A project log for YAMS Yet Another Merge Sort

There are already so many sorting algorithms... So let's make another!

yann-guidon-ygdesYann Guidon / YGDES 09/04/2022 at 08:050 Comments

The last log has shown the results of the latest development work, which ensures that input data are correctly pre-sorted into ascending runs as they arrive, at the cost of more than doubling the working area (which is not surprising for a merge sort). In return, there is very little data movement, as the reference frame of the data moves with the data (in the dual-ended circular buffer). So now we can finally focus on merging the runs !

The merge sort idea has a huge appeal because it is so conceptually simple yet efficient. Take two streams of data, and only pick the highest of both values to put in the output stream, and update the pointer to the elected stream. That's all.

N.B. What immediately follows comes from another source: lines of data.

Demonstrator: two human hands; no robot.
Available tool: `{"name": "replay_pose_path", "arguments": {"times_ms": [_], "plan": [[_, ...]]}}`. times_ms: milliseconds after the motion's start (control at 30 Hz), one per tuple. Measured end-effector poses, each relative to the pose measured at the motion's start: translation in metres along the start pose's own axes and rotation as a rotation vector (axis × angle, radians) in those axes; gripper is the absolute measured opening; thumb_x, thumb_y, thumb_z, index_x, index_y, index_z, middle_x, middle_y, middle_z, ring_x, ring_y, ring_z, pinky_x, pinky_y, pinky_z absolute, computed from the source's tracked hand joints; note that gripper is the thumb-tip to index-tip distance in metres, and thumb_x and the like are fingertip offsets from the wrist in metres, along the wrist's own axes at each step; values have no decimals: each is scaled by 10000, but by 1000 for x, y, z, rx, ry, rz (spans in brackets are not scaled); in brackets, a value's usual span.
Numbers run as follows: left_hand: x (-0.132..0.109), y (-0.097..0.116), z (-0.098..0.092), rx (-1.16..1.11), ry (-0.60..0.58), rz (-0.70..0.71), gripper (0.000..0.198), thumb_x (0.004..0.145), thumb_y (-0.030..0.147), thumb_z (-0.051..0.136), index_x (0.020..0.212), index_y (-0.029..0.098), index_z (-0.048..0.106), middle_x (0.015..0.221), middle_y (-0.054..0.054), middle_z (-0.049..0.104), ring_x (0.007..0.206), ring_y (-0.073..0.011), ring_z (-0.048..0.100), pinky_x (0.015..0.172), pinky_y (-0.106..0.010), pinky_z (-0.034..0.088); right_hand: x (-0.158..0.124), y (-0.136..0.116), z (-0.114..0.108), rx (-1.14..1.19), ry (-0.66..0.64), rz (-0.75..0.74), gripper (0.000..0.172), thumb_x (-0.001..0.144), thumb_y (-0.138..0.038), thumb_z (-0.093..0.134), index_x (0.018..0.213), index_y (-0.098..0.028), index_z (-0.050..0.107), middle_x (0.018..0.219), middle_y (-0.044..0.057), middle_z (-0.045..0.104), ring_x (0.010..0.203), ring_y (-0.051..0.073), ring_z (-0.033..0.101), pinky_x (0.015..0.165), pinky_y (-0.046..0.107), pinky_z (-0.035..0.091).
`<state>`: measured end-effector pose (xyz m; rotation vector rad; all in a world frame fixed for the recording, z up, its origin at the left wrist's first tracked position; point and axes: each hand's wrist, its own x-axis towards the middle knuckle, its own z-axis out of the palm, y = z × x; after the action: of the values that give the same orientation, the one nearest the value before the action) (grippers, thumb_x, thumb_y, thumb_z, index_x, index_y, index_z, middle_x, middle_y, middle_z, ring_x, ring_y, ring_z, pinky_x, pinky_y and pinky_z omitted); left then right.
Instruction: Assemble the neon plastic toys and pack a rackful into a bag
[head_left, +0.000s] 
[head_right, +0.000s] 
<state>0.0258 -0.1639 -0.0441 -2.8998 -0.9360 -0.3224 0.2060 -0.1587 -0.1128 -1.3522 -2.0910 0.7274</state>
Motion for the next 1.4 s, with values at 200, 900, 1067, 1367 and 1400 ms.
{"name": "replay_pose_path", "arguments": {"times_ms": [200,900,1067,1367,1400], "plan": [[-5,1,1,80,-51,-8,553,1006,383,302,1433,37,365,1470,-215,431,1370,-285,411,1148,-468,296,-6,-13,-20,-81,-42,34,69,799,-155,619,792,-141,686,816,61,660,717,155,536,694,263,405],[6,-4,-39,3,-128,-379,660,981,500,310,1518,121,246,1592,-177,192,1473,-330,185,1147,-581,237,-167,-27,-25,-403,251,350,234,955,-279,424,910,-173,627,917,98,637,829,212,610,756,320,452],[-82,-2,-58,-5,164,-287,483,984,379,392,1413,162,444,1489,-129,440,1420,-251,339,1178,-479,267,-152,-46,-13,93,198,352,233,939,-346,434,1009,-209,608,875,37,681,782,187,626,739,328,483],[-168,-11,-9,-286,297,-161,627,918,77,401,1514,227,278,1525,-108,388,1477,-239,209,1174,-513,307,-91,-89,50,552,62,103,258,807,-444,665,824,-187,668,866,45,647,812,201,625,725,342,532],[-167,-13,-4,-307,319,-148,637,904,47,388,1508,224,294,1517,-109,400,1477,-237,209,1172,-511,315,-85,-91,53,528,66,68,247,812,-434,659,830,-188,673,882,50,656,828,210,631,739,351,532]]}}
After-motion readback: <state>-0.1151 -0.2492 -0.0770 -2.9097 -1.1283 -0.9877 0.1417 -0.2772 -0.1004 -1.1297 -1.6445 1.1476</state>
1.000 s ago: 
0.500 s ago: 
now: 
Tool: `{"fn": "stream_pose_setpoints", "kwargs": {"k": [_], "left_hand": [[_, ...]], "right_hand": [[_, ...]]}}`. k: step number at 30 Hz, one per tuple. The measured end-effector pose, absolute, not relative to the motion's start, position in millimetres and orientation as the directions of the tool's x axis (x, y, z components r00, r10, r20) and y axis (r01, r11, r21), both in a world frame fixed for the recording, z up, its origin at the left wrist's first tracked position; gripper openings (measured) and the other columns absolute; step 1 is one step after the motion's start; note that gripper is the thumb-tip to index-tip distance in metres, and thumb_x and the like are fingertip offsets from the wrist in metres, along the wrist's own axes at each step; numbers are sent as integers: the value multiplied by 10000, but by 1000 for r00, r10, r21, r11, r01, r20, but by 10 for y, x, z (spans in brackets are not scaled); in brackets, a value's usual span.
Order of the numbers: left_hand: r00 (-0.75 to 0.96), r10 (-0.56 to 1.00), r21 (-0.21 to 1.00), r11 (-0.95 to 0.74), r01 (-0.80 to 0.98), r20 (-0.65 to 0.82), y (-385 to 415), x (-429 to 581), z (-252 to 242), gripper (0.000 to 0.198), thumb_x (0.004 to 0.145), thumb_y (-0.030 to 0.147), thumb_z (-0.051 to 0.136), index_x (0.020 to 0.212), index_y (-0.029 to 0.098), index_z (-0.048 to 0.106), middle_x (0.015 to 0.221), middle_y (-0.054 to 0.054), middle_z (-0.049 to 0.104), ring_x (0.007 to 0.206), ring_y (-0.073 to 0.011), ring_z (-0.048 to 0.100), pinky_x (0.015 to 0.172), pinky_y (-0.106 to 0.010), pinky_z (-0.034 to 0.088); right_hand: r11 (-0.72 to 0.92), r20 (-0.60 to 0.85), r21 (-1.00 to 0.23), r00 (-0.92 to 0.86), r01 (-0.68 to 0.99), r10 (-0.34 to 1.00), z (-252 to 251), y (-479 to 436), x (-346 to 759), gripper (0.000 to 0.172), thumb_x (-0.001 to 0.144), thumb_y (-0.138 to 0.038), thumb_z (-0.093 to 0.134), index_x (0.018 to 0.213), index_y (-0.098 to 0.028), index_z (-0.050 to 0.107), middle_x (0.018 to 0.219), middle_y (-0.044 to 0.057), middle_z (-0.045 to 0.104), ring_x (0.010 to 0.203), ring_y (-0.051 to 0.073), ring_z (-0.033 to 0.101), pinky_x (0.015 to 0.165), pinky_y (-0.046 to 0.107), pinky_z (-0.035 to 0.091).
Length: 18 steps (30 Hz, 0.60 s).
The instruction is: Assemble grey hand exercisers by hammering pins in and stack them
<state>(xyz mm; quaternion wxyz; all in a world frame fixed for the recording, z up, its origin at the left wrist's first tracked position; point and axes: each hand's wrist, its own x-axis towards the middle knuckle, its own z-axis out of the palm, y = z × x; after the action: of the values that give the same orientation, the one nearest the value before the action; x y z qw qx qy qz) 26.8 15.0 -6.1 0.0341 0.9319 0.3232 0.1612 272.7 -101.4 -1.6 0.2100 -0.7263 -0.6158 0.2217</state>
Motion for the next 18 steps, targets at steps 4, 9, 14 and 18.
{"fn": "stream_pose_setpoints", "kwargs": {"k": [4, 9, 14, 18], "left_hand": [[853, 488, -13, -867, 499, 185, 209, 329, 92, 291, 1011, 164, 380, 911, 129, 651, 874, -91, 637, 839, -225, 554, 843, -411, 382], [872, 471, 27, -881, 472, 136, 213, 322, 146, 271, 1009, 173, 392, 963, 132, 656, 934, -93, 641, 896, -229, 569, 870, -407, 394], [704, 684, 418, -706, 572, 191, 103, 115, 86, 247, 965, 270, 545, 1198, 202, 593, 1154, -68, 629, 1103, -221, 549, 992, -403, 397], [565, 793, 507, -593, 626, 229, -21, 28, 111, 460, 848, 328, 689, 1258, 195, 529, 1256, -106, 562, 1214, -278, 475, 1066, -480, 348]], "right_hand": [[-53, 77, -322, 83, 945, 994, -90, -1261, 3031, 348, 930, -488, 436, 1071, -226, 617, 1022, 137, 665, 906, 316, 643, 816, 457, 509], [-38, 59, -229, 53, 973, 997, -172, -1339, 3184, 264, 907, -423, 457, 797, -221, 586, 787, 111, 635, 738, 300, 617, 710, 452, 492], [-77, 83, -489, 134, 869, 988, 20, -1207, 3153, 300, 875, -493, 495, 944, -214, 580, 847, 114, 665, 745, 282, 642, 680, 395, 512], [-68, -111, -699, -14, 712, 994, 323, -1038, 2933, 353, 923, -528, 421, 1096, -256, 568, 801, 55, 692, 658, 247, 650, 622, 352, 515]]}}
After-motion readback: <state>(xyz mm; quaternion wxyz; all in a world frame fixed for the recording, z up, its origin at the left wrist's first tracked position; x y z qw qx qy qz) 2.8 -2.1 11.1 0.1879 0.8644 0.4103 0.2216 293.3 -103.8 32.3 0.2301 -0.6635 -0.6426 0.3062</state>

The implementation spends more code handling the pointers than sorting. There is a lot of headroom for enhancement then.

Modern cores handle many "in flight" instructions at a time, and branch prediction becomes a significant performance bottleneck so the criteria that selected the old, historical, classical sorting algorithms don't hold as before when certain operations were not as costly or cheap. So the idea here is to fill the pipelines with useful work, eventually some might be scrapped but the pipeline should not be flushed as much, data-driven branches are to be avoided. Parallelising operations is also a boost, so several independent instruction threads are interleaved in the pipeline to keep it full, on independent data. That's why processing the runs from both ends is such a great idea and almost doubles the throughput with little effort.

Another aspect to consider is that we could merge/fuse several consecutive runs at the same time. I have decided to limit to 4 runs at once because this makes a total of 5 pointers and counters to keep in the register set, which is tight if you have only 16 registers. Keep some room for the stack pointer & frame, PC and a few other housekeeping variables, and your register set is saturated...

If you can do more, you can do less. What is less than a merge operation? A move operation ! And inbetween the 2 and 4 runs version, a 3-runs version is necessary. The whole runsort algorithm contains the 4 versions in decreasing size order because as each run exhausts, it's better to use a smaller version. But all the versions need to remains available for the cases when fewer than 4 runs are available (like sin60 testcase).

The function would look like this:

function merge4(run1, run2, run3, run4, runcount) {
  switch(runcount) {
    case 4:
      // merge 4 runs until one is exhausted
      // move the exhausted run out of the list
      // fold!
    case 3:
      // merge 4 runs until one is exhausted
      // move the exhausted run out of the list
      // fold!
    case 2:
      // merge 2 runs until one is exhausted
      // move the exhausted run out of the list

      // move the last run
      alert("error ! you shouldn't get there");

working with a global array of 4 runs woud probably work best. But wait, there's more because in some cases, the sort can only be work "lowest first" and in other cases, "highest first" (when mixing blocks from both ends of the stack). The case that uses runs from only one side can use the faster version that works with both ends of the runs. So that's 3 versions of the same function, we can start from making a simple one, then the reverse, then both combined : merge_low(), merge_high() and merge_both().

Then 2 big questions arise :

  1. When to merge ? How many runs are to be in store before we decide to merge some ?
  2. Which and where to merge them ? From which end(s) and to where ?

The last question in particular is complicated because for the first one, we could use a heuristic or some arbitrary numbers. But the other choice can't be as easily handwaved away. For the case where 2 runs can be merged, there are 4 combinations (assuming there are at least 3 runs) :

  1. merge 2 tail runs to the head
  2. merge 2 head runs to the tail
  3. merge 1 head and 1 tail to the head
  4. merge 1 head and 1 tail to the tail

Which to choose ?